[ClusterLabs] recommendations for corosync totem timeout for CentOS 7 + VMware?
jfriesse at redhat.com
Mon Mar 25 03:50:22 EDT 2019
> On Fri, Mar 22, 2019 at 08:57:20AM +0100, Jan Friesse wrote:
>>> - If I manually set 'totem.token' to a higher value, am I responsible
>>> for tracking the number of nodes in the cluster, to keep in
>>> alignment with what Red Hat's page says?
>> Nope. I've tried to explain what is really happening in the manpage
>> corosync.conf(5). totem.token and totem.token_coefficient are used in
>> the following formula:
> I do see this under token_coefficient, thanks.
>> Corosync used runtime.config.token.
> Cool; thanks. Bumping up totem.token to 2000 got me over this hump.
>>> - Under these conditions, when corosync exits, why does it do so
>>> with a zero status? It seems to me that if it exited at all,
>> That's a good question. How reproducible is the issue? Corosync
>> shouldn't "exit" with zero status.
> If I leave totem.token set to default, %100 in my case.
> I stand corrected; yesterday, it was %100. Today, I cannot reproduce
> this at all, even with reverting to the defaults.

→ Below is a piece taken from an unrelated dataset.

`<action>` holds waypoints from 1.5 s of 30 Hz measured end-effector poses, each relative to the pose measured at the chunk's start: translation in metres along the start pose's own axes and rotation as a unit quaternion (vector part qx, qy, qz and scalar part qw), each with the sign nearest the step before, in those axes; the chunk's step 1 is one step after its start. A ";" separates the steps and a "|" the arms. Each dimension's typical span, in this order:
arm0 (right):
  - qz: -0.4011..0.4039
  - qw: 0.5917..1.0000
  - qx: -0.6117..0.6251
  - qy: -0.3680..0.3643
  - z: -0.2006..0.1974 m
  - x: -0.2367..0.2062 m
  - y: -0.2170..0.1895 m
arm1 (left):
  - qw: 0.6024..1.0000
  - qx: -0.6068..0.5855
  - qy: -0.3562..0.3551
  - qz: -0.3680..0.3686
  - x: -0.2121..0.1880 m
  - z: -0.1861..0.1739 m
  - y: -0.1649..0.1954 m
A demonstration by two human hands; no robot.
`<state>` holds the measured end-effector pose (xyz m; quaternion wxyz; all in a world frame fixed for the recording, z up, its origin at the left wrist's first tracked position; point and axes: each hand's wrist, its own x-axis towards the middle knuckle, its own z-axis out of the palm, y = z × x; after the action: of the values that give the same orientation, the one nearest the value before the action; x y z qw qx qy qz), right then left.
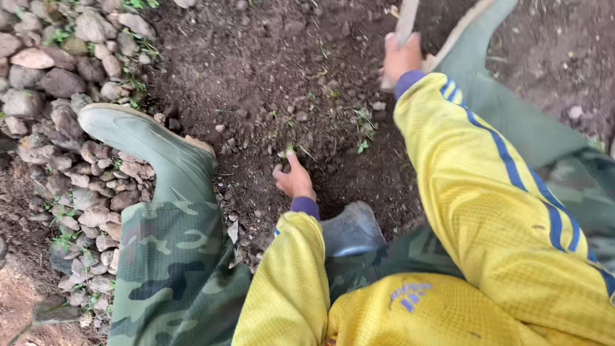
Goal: The person sits on a small stool over a soil bed and uses a hand hoe to break up the soil and uproot weeds. They pull weeds and pick stones out of the loosened soil by hand, working the patch in front of them.
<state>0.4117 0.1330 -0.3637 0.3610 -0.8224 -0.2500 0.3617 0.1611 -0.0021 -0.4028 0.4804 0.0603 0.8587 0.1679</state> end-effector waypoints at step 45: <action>0.190 0.969 0.150 0.056 -0.054 -0.175 0.127 | 0.989 -0.045 -0.130 -0.051 -0.037 0.035 -0.002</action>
<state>0.3657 -0.0847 -0.3636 0.4180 -0.8103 -0.0118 0.4104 0.2102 -0.0052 -0.3908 0.5984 0.0161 0.7824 0.1721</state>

> Here is a snippet of output from yesterday's experiments; this is
> based on a typescript capture file, so I apologize for the ANSI
> screen codes.
Yep, np. Looks just fine.
> - by default, systemd doesn't report full log lines.
> - by default, CentOS's config of systemd doesn't persist journaled
> logs, so I can't directly review yesterday's efforts.
> - and, it looks like I misinterpreted the 'exited' message; corosync
> was enabled and running, but the 'Process' line doesn't report
> on the 'corosync' process, but some systemd utility.
> (Let me count the ways I'm coming to dislike systemd...)
> I was able to recover logs from /var/log/messages, but other than
> the 'Consider token timeout increase' message, it looks hunky-dory.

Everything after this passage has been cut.